In all, 35 individuals were arrested during the early morning hours of July 29 after a patrolling officer noticed a 20-year-old standing in the street with an open bottle of beer, according to police reports. While citing that individual with violating a local ordinance, the officer noticed dozens of young adults at a nearby home.
After additional officers were called to the scene, police were able to make their way inside an apartment in the 1000 block of Elgin Avenue where a 17-year-old Oak Park resident was allegedly hosting a party. Jimmie P. Moorehead claimed responsibility for the underage party, according to a police report.
Of the 35 suspects taken into custody by police, 30 were teenagers. Only two of those individuals, 24-year-old Brennan A. Page, of Chicago, and Moorehead, are facing criminal charges.
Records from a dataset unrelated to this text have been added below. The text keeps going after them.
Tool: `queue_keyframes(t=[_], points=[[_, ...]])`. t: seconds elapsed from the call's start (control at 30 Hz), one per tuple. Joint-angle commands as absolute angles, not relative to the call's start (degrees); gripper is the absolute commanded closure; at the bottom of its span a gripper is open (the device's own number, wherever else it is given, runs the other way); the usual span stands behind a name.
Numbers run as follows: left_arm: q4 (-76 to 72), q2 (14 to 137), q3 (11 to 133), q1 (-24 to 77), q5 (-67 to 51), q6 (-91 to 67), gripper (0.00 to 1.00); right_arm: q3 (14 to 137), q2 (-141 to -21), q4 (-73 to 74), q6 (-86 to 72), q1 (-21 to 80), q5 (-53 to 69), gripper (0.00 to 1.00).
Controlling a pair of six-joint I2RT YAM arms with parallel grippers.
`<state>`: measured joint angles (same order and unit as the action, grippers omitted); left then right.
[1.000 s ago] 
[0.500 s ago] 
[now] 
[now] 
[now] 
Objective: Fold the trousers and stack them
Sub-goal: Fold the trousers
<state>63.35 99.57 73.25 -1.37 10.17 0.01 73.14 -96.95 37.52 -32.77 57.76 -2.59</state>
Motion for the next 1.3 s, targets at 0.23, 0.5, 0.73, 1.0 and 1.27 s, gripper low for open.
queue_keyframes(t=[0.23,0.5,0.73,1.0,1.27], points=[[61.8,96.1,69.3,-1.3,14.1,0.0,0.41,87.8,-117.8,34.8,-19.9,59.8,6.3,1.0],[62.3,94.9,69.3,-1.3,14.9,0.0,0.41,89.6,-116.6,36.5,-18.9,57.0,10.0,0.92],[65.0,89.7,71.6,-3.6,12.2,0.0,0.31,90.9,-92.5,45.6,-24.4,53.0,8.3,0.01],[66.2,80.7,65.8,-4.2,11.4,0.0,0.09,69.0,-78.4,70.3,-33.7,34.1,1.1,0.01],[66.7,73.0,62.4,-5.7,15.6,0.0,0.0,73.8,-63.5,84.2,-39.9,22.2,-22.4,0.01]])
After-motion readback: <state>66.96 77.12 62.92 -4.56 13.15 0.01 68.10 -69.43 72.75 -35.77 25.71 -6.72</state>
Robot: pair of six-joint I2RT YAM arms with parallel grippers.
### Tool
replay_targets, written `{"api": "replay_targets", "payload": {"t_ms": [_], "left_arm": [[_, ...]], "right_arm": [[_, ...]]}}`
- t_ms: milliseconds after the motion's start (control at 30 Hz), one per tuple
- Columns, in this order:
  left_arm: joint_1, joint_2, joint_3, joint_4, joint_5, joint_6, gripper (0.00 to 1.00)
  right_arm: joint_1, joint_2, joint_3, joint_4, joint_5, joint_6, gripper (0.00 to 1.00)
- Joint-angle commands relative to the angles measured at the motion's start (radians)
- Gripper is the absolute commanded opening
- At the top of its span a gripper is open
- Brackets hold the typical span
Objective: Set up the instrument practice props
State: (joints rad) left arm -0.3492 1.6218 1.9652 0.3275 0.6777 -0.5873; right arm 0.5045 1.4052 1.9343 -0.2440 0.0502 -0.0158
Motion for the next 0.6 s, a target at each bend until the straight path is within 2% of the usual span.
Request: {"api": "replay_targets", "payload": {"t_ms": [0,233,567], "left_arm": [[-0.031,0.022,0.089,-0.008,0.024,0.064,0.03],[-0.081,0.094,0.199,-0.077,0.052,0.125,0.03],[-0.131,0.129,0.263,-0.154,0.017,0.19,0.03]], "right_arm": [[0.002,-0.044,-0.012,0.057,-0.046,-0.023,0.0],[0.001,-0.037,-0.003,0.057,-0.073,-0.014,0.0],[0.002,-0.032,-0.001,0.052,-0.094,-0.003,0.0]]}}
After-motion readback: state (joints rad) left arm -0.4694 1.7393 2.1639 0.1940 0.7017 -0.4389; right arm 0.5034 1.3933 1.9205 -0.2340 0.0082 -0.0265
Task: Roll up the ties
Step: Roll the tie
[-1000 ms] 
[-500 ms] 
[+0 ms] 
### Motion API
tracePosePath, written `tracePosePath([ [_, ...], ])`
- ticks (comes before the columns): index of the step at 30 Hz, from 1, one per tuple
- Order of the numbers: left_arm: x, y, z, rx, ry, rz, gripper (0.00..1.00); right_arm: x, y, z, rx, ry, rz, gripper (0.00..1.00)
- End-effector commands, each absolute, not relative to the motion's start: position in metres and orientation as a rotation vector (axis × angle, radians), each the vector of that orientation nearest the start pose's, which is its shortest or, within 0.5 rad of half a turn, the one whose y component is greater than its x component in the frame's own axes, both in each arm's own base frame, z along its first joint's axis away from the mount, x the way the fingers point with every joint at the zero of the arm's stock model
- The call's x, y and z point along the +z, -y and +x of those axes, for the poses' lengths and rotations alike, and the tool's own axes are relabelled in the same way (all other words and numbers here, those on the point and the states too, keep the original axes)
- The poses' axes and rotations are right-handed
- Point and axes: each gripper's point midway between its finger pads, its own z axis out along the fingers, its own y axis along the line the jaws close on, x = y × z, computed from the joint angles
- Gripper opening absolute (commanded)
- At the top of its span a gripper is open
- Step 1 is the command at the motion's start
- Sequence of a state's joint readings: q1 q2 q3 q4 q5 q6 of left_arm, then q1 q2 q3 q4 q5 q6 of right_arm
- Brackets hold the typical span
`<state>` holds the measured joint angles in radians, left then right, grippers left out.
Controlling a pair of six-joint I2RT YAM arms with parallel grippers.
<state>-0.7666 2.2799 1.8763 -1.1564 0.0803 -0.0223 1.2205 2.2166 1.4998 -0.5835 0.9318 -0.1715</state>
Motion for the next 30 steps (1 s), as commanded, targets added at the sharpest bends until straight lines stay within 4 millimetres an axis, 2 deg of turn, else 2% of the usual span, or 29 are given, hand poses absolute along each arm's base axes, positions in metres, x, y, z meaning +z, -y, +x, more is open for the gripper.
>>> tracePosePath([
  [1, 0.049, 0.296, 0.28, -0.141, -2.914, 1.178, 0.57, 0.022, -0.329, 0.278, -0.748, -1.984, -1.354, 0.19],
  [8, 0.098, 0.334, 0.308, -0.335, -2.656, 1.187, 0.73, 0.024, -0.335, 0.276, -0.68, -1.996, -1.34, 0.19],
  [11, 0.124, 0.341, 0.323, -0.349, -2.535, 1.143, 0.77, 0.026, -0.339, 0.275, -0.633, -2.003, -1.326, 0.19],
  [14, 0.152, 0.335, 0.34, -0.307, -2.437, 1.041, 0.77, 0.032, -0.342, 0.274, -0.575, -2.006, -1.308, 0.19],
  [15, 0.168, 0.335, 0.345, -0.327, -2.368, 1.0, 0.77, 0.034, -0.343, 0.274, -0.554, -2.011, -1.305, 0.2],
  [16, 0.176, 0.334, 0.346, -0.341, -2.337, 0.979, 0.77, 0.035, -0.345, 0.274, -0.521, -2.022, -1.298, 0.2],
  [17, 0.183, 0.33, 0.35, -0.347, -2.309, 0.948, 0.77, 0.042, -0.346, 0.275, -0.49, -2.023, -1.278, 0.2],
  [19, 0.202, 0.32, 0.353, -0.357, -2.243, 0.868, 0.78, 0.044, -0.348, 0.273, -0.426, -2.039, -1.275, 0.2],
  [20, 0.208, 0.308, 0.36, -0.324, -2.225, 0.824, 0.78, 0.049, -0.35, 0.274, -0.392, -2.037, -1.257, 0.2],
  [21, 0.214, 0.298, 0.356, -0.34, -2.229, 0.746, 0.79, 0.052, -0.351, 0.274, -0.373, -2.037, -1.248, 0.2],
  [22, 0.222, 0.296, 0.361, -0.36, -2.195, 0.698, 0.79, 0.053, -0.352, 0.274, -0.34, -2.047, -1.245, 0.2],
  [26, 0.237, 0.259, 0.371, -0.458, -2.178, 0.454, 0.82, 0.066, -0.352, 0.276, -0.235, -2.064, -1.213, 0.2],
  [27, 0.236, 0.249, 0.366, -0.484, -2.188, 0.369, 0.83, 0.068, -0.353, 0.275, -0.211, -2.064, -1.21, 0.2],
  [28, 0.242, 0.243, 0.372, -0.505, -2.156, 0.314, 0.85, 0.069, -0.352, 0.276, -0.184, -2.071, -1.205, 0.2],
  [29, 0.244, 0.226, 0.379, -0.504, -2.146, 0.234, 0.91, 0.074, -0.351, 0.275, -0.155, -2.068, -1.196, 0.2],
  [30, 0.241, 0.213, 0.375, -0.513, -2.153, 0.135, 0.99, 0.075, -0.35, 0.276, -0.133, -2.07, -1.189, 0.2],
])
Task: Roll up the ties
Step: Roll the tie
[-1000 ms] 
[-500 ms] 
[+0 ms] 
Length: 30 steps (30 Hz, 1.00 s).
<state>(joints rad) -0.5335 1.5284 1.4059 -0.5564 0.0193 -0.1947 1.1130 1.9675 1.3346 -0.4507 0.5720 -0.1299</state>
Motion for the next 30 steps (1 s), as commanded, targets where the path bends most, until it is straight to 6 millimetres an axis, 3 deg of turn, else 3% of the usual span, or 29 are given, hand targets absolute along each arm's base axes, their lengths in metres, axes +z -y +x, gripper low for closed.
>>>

Both are scheduled to appear in Cook County Circuit Court on Sept. 11.
None of the suspects in the case are Forest Park residents.
Village Prosecutor Sharon O’Shea said she typically sees a handful of cases at each month’s adjudication hearing related to underage drinking. Generally speaking, O’Shea said she has little sympathy for the accused in these cases and is frustrated by the sometimes blasé attitude taken by adults with respect to underage drinking.
“It is a big deal; it’s a very big deal,” O’Shea said.
During the summer months and major holidays the village will see a spike in the number of cases involving fake IDs and unlawful consumption of alcohol, O’Shea said, because of an influx of college students to the area. Forest Park’s bars, restaurants and liquor stores a big draw.
The village may issue fines up to $750 for each infraction, or order the defendant to complete several hours of community service. A third option available to the judge is to order an individual to complete an alcohol education program.